Vous dites « les prisonniers français (presque 2 millions) ne sont pas libérés suite à l’armistice du 22 juin 1940. Ils resteront en Allemagne jusqu’en 45, remplaçant de fait dans l’économie allemande les millions de mobilisés dans l’armée allemande ».

Le sort des mineurs du Nord est exceptionnel à plus d’un titre. Y compris en ce qui concerne le sort des prisonniers. Mais que s’est-il passé juste après la grève ?

Sur le site Chemins de mémoire, on peut lire ceci : « Pendant la grève des mineurs, la Feldgendarmerie et les gendarmes français ont procédé à près de 450 arrestations. (...) 244 d’entre eux sont déportés au camp de concentration de Sachsenhausen, sans avoir été jugés. Il s’agit du premier grand convoi de déportation de détenus français arrivant dans le système concentrationnaire nazi. Les hommes du "train des mineurs" ont ensuite été dispersés dans divers camps (Dora, Natzweiler-Struthof, Buchenwald, Auschwitz, Dachau, Mauthausen, etc.). Cependant, 65 détenus ont, cas rare dans l’histoire des camps de concentration, bénéficié de mesures de libération, entre décembre 1941 et décembre 1943, après avoir signé un document certifiant qu’ils n’intenteraient pas d’action en justice contre leurs gardiens et resteraient muets sur leurs conditions de détention... Un avis de libération leur fut remis, leurs effets personnels rendus, et ils purent rentrer chez eux. L’origine et le motif de cet élargissement sont inconnus. Pour les autres, moins chanceux, le bilan est très lourd : au moins 140 des hommes du "train des mineurs" ont péri dans les camps nazis. La déportation des mineurs constitue le premier épisode d’une lutte sans merci contre les communistes ».
[Source : cheminsdemémoire.gouv.fr]

Malgré ces « exceptionnalités », je voulais surtout montrer la pression exercée par Vichy et l’occupant à l’endroit des travailleurs, des jeunes mineurs ou galibots, ex-prisonniers, syndicalistes, femmes de mineurs :

« Gare à tout refus de travail ». Quand on ne parvient à joindre le mineur dénoncé par ses chefs, et bien, il n’y a pas d’hésitation ; c’est dans la nature du nazisme de choisir les otages.

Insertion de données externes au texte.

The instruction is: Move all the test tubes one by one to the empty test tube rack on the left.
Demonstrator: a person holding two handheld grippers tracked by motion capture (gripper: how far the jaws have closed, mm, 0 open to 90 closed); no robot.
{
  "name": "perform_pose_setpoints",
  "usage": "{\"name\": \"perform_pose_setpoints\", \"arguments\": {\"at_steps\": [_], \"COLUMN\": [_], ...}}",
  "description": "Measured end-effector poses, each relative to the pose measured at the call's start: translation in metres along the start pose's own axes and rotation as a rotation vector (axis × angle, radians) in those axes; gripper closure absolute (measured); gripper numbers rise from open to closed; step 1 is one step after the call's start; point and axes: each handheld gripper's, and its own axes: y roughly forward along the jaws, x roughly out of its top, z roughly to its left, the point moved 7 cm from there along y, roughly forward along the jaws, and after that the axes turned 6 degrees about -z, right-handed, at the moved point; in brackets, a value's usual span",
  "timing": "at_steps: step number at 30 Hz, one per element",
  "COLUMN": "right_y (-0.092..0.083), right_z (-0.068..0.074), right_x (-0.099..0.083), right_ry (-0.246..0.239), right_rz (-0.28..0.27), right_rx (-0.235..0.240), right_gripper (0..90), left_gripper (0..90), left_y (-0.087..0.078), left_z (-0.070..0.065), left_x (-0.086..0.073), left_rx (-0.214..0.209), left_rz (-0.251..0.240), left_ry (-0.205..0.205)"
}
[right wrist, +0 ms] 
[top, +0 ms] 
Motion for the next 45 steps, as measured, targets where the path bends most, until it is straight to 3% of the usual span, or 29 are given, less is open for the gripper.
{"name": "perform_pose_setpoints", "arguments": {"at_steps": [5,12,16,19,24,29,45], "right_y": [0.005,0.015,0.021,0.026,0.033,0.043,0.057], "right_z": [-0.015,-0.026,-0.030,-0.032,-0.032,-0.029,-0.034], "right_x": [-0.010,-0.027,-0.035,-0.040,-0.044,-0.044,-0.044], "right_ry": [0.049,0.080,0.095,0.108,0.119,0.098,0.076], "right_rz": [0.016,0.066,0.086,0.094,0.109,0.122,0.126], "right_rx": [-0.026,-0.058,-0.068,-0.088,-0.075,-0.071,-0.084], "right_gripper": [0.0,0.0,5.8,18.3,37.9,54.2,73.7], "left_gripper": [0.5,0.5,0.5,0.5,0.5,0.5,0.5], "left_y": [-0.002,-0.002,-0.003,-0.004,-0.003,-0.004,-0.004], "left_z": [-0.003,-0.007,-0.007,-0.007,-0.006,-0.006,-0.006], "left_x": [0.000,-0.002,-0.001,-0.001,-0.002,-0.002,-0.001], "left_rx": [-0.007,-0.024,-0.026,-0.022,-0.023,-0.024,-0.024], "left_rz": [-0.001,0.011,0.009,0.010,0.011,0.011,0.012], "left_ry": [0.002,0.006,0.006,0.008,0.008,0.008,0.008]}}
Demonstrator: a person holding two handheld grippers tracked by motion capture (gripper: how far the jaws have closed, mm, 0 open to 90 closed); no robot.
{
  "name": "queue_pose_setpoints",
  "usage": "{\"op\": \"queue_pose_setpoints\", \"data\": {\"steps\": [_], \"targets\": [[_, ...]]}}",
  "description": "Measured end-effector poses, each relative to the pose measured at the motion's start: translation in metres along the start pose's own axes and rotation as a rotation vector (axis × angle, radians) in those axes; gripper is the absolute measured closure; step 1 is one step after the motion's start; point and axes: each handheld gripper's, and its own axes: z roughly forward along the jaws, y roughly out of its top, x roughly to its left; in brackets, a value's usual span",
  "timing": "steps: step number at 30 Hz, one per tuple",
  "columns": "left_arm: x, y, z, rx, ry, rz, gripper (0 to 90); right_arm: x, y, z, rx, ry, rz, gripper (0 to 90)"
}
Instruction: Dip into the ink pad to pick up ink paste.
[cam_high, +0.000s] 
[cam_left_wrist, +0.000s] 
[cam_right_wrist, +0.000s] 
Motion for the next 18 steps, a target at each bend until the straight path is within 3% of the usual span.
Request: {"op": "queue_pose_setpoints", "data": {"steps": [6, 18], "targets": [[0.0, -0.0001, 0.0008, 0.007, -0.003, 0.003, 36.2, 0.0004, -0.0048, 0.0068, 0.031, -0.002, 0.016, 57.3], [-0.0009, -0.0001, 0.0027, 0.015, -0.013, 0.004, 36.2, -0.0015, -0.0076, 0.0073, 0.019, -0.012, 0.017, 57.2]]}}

Aussi le plus souvent on se saisit de l’épouse, voire de la mère et les camions qui partent vers les casernes de Lille ou de Valenciennes, ou vers les différentes prisons, emportent presque autant de femmes que de mineurs. Les tribunaux militaires s’empressent de juger et immédiatement est porté à la connaissance de toute la population que le tribunal de l’Oberfeldkommandantur V 670 a condamné le 3 juin onze mineurs à cinq années de travaux forcés et deux femmes à deux et trois années de la même peine ».